▸ Aim of the exercise:
In the records that follow, find each line with "Draw" and pull it out.

------ Study material ------

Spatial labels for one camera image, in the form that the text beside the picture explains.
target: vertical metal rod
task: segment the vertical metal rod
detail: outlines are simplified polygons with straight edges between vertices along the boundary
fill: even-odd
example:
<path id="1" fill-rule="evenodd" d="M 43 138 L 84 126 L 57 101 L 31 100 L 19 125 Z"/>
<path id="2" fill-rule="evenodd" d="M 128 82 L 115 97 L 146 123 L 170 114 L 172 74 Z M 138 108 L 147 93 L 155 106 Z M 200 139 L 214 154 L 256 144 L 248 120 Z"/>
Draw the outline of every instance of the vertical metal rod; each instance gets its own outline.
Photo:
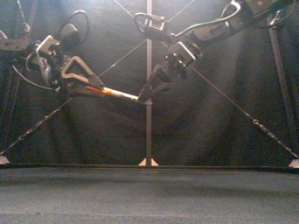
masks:
<path id="1" fill-rule="evenodd" d="M 288 134 L 290 134 L 291 144 L 292 144 L 291 148 L 294 148 L 295 151 L 298 151 L 299 143 L 298 143 L 298 131 L 295 127 L 295 115 L 292 112 L 292 103 L 291 103 L 288 90 L 287 90 L 286 72 L 284 72 L 282 53 L 280 53 L 279 43 L 278 43 L 276 28 L 271 28 L 268 32 L 270 32 L 270 39 L 271 39 L 274 56 L 275 56 L 275 67 L 278 72 L 280 91 L 282 91 L 283 102 L 284 102 L 284 114 L 286 114 Z"/>
<path id="2" fill-rule="evenodd" d="M 152 14 L 152 0 L 147 0 L 147 14 Z M 152 40 L 147 40 L 147 79 L 152 73 Z M 146 105 L 146 166 L 152 166 L 152 99 Z"/>

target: cable
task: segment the cable
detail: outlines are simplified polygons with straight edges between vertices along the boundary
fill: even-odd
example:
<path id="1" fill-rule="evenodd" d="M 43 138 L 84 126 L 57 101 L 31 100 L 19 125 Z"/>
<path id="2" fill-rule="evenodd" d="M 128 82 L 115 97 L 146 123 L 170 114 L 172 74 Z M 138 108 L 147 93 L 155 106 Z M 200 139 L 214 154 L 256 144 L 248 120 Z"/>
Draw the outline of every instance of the cable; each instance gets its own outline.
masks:
<path id="1" fill-rule="evenodd" d="M 280 25 L 290 18 L 291 14 L 295 11 L 295 2 L 296 2 L 296 0 L 294 0 L 292 5 L 291 5 L 291 9 L 287 12 L 286 16 L 276 23 L 275 23 L 275 21 L 276 21 L 276 18 L 278 18 L 279 11 L 276 12 L 275 18 L 270 22 L 270 25 L 264 25 L 264 26 L 263 25 L 254 25 L 254 27 L 258 28 L 258 29 L 270 29 L 270 28 L 274 28 L 278 25 Z"/>
<path id="2" fill-rule="evenodd" d="M 239 12 L 240 12 L 240 4 L 239 4 L 238 2 L 235 2 L 235 0 L 230 3 L 230 5 L 227 5 L 226 9 L 227 9 L 231 5 L 234 5 L 234 6 L 236 7 L 236 11 L 235 11 L 231 15 L 228 15 L 228 16 L 224 17 L 224 18 L 216 19 L 216 20 L 214 20 L 214 21 L 211 21 L 211 22 L 202 23 L 202 24 L 195 24 L 195 25 L 190 26 L 184 31 L 182 31 L 180 33 L 175 34 L 174 36 L 175 36 L 176 38 L 179 38 L 186 32 L 194 30 L 195 28 L 204 27 L 204 26 L 210 26 L 210 25 L 218 25 L 218 24 L 220 24 L 220 23 L 227 22 L 227 21 L 228 21 L 230 19 L 232 19 L 232 18 L 239 14 Z"/>
<path id="3" fill-rule="evenodd" d="M 142 29 L 142 26 L 143 26 L 143 25 L 142 25 L 140 22 L 138 21 L 138 19 L 139 19 L 140 17 L 151 18 L 151 15 L 148 15 L 148 14 L 146 14 L 146 13 L 143 13 L 143 12 L 139 12 L 139 13 L 135 14 L 135 26 L 136 26 L 136 29 L 144 34 L 144 30 Z"/>
<path id="4" fill-rule="evenodd" d="M 68 24 L 71 19 L 75 18 L 79 14 L 82 14 L 84 16 L 86 20 L 87 20 L 87 33 L 86 33 L 84 38 L 80 40 L 80 43 L 83 43 L 86 41 L 88 35 L 90 35 L 90 17 L 88 17 L 88 14 L 87 14 L 87 12 L 84 10 L 76 10 L 76 11 L 72 12 L 72 14 L 69 15 L 67 21 L 61 24 L 60 29 L 56 31 L 56 36 L 60 35 L 64 26 Z"/>
<path id="5" fill-rule="evenodd" d="M 36 83 L 33 83 L 32 81 L 29 81 L 29 80 L 23 76 L 23 74 L 20 73 L 20 71 L 16 69 L 16 67 L 12 66 L 12 68 L 13 68 L 16 74 L 19 75 L 19 77 L 20 77 L 25 82 L 28 82 L 32 86 L 35 86 L 35 87 L 37 87 L 37 88 L 41 88 L 41 89 L 44 89 L 44 90 L 55 91 L 55 89 L 52 89 L 52 88 L 49 88 L 49 87 L 43 87 L 43 86 L 40 86 L 39 84 L 36 84 Z"/>

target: black curtain
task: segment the black curtain
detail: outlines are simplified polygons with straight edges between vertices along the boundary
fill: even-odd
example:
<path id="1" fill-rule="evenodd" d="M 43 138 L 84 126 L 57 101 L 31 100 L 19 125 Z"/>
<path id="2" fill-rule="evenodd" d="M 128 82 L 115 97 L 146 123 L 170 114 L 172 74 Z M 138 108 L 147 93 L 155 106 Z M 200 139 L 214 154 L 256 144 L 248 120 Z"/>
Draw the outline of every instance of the black curtain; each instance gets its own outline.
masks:
<path id="1" fill-rule="evenodd" d="M 21 1 L 27 19 L 32 2 Z M 215 19 L 228 2 L 154 1 L 154 14 L 171 19 L 171 29 L 179 32 L 195 23 Z M 1 13 L 0 29 L 12 37 L 7 30 L 15 24 L 7 25 L 4 21 L 15 17 L 15 1 L 3 5 L 12 9 L 8 7 L 9 13 Z M 91 25 L 88 40 L 65 53 L 84 59 L 108 88 L 139 95 L 146 84 L 146 38 L 123 7 L 135 15 L 146 12 L 146 1 L 40 1 L 32 39 L 44 40 L 67 16 L 84 10 Z M 72 23 L 84 35 L 84 18 L 73 18 Z M 279 30 L 292 110 L 298 115 L 295 24 L 298 9 Z M 154 64 L 162 63 L 166 52 L 166 46 L 154 43 Z M 44 85 L 39 71 L 24 73 Z M 7 142 L 11 143 L 67 100 L 68 97 L 21 82 Z M 188 78 L 178 80 L 174 89 L 154 98 L 154 160 L 158 164 L 288 165 L 291 154 L 239 107 L 286 145 L 291 145 L 268 30 L 248 28 L 204 49 Z M 5 155 L 16 163 L 138 165 L 146 158 L 146 106 L 108 96 L 75 98 Z"/>

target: gray mat
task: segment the gray mat
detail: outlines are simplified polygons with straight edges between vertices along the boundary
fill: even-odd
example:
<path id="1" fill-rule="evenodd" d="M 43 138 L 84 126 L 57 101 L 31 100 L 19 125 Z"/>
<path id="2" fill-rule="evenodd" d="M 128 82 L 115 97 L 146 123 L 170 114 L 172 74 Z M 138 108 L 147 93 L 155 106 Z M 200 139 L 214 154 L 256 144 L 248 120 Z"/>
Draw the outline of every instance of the gray mat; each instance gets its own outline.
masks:
<path id="1" fill-rule="evenodd" d="M 0 223 L 298 223 L 299 176 L 258 171 L 0 170 Z"/>

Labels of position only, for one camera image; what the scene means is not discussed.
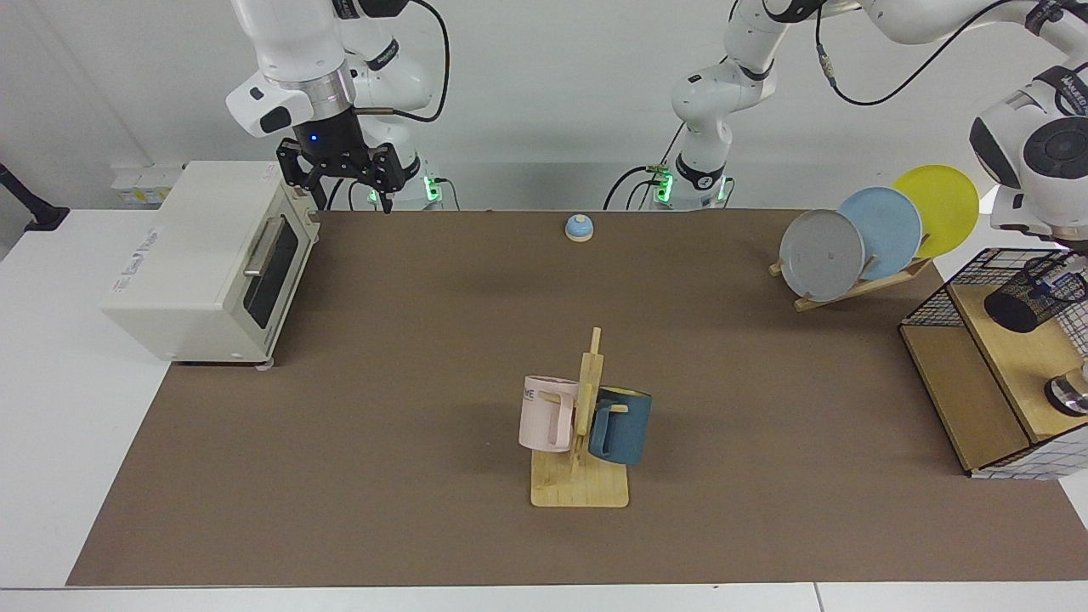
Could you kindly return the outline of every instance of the pink mug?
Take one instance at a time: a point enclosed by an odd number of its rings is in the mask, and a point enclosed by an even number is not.
[[[578,382],[527,376],[521,396],[518,442],[527,449],[562,453],[573,444],[574,397]]]

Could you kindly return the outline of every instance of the green indicator light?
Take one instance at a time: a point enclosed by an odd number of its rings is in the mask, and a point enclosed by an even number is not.
[[[672,173],[671,172],[669,172],[669,171],[666,170],[662,174],[662,185],[659,187],[657,187],[657,201],[660,201],[663,204],[666,204],[666,203],[669,201],[669,199],[672,197],[672,182],[673,181],[675,181],[675,179],[672,178]]]
[[[442,191],[434,183],[434,179],[423,175],[423,184],[426,185],[426,199],[431,201],[437,201],[442,197]]]

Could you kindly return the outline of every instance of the wooden box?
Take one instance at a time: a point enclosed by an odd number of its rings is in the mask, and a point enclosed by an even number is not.
[[[963,468],[976,478],[1048,480],[1088,468],[1088,417],[1050,405],[1044,384],[1088,354],[1088,305],[1036,331],[996,323],[982,302],[1042,249],[987,249],[900,326]]]

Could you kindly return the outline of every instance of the brown mat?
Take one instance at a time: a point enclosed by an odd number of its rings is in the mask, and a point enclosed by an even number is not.
[[[174,367],[71,585],[1088,579],[1056,482],[970,481],[895,325],[798,315],[795,212],[333,213],[270,372]],[[529,504],[521,380],[654,394],[621,511]]]

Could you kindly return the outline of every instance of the plate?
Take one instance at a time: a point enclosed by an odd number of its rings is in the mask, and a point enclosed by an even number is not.
[[[794,293],[831,302],[857,283],[865,244],[850,219],[834,210],[809,210],[786,230],[779,257],[782,278]]]
[[[889,187],[869,187],[846,198],[839,213],[850,219],[865,243],[863,281],[878,281],[899,273],[918,254],[922,216],[911,198]]]
[[[922,231],[929,237],[918,257],[937,257],[954,249],[978,223],[978,189],[951,166],[915,168],[892,186],[911,198],[922,215]]]

------

▸ Answer space:
Draw the outline of every instance of the vertical metal rod; each instance gets its own outline.
Draw the outline of every instance of the cable; each instance gets its own outline.
Draw the outline of every instance of the black curtain; each instance gets its own outline.
Draw the outline of every instance of the gray mat; each instance gets its own outline.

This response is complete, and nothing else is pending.